Gardeners in northern California might not enjoy quite the range of climatic vicissitudes as their Midwestern brethren, but with coastal, valley, and mountainous climate zones, garden writer Katherine Grace Endicott has plenty to talk about in Northern California Gardening (2006, Chronicle Books, $24.95) Buy This Book. This is a month-by-month guide with a wealth of horticultural information that will benefit new and experienced gardeners alike. For each month, Endicott lists key tasks for gardeners in each climate zone—what to plant, prune or harvest; how to keep down pests and diseases; and tips on keeping plants well-watered during dry periods.
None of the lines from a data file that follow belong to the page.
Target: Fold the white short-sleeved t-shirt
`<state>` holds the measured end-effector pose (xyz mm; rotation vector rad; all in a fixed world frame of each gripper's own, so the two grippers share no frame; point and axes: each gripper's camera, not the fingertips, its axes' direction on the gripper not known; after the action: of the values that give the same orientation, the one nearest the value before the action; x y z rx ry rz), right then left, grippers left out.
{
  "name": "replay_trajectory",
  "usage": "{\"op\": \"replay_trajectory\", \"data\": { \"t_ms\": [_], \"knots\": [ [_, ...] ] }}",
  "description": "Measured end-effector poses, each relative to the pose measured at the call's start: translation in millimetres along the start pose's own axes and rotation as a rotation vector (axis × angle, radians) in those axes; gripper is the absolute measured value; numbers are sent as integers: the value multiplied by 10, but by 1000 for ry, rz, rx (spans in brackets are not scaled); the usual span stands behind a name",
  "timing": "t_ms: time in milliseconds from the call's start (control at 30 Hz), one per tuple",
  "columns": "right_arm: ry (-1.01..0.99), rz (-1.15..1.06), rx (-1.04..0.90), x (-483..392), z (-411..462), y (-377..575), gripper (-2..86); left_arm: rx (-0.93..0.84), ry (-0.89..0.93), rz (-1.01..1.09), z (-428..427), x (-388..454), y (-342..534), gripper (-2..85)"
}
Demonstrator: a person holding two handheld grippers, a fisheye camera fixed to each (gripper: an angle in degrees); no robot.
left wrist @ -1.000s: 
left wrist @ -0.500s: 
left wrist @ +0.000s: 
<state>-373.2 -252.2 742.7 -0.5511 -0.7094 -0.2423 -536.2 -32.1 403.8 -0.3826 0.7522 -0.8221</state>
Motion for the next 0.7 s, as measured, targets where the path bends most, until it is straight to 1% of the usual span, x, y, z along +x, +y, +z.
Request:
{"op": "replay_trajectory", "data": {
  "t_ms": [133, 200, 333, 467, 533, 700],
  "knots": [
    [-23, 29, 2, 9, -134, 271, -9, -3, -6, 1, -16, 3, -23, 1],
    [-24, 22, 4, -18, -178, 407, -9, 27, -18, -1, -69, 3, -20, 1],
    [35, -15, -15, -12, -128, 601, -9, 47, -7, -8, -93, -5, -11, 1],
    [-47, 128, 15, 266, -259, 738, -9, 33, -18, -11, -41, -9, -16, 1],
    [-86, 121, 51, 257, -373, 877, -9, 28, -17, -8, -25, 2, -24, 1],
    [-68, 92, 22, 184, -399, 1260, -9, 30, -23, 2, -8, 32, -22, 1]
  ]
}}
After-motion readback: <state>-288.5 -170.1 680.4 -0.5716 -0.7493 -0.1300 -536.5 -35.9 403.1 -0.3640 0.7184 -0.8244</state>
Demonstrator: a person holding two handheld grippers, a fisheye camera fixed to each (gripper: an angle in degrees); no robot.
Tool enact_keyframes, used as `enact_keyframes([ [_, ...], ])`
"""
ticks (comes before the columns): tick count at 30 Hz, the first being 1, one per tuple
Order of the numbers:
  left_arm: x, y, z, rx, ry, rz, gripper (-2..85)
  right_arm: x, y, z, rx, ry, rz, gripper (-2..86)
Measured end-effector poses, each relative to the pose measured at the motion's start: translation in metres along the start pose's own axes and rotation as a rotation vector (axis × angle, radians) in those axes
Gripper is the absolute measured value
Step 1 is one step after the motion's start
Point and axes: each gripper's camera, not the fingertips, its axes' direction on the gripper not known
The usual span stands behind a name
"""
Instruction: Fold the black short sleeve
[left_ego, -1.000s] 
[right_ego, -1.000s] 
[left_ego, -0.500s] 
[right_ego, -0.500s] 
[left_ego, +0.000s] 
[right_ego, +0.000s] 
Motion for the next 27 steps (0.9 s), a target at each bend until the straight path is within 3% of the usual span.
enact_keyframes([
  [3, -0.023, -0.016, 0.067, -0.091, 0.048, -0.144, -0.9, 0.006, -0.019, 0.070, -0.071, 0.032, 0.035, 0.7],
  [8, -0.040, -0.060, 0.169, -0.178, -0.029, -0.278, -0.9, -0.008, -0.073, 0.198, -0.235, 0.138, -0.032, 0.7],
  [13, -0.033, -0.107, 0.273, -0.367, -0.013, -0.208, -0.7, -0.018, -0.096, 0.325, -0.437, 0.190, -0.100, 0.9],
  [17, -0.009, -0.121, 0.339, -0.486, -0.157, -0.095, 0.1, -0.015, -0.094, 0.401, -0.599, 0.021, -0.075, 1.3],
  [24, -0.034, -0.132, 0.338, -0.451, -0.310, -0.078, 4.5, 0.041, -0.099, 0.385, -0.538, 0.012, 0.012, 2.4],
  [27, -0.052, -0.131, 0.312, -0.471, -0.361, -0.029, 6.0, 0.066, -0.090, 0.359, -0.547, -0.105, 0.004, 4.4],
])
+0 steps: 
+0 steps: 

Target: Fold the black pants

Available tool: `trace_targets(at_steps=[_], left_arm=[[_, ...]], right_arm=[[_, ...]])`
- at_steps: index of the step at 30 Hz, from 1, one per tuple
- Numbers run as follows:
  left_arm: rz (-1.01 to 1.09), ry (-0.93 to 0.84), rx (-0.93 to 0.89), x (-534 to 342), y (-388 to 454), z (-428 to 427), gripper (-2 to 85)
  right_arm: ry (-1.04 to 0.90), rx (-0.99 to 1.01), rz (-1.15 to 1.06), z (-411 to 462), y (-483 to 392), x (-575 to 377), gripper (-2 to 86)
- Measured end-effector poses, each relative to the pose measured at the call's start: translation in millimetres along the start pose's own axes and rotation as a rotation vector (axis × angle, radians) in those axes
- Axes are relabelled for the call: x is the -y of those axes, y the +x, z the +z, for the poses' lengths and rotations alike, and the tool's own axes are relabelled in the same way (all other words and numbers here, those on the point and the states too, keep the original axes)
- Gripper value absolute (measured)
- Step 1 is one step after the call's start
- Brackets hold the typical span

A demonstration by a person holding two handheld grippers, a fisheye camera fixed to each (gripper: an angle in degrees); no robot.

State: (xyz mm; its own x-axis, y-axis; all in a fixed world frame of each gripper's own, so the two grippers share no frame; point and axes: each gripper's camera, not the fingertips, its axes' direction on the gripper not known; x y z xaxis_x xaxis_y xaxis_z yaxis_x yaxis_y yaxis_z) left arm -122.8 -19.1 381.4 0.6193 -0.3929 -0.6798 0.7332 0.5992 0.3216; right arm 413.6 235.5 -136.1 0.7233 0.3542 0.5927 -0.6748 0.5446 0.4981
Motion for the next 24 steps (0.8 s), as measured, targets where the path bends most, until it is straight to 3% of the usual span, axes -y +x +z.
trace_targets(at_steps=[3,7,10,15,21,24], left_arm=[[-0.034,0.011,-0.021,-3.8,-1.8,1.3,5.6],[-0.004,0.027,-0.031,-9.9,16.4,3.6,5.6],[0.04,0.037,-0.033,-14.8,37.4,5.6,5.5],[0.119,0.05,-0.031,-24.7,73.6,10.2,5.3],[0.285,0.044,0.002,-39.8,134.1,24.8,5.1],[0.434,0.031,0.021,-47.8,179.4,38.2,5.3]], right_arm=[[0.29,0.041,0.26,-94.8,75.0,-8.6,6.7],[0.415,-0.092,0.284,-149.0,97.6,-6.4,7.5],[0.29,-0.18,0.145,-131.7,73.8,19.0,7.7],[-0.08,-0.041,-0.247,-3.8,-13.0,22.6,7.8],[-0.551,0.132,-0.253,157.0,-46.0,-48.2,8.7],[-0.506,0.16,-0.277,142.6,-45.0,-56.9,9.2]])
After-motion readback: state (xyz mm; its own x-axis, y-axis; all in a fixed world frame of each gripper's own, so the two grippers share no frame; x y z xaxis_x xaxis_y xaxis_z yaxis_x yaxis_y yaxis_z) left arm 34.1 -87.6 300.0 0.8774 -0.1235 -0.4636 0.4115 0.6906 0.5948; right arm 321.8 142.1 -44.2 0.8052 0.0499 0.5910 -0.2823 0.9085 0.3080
There’s plenty of information for gardeners outside northern California as well, such as which “old rules” (such as “buy the largest plant you can”) to ignore, how to reach an accommodation with deer, and excellent cultural information for houseplants and plants widely grown in other regions.

 

Perennials for the Southwest (Timber Press, 2006, $29.95) Buy This Book would look at home on your coffee table. But beneath its beautiful cover and sophisticated graphics lies a workhorse of a book written by Mary Irish, an authority on dry-climate gardening. She starts with a detailed discussion of design principles suited to gardens in the arid southwest. The section on plant care covers soil, pruning, pests and diseases, and propagation in a thorough yet straightforward manner, and the plant list provides tips on use in the landscape as well as abundant cultural information. For southwestern gardeners, this book is indispensable; for the rest of us, it’s a vacation to a beautiful and exotic landscape.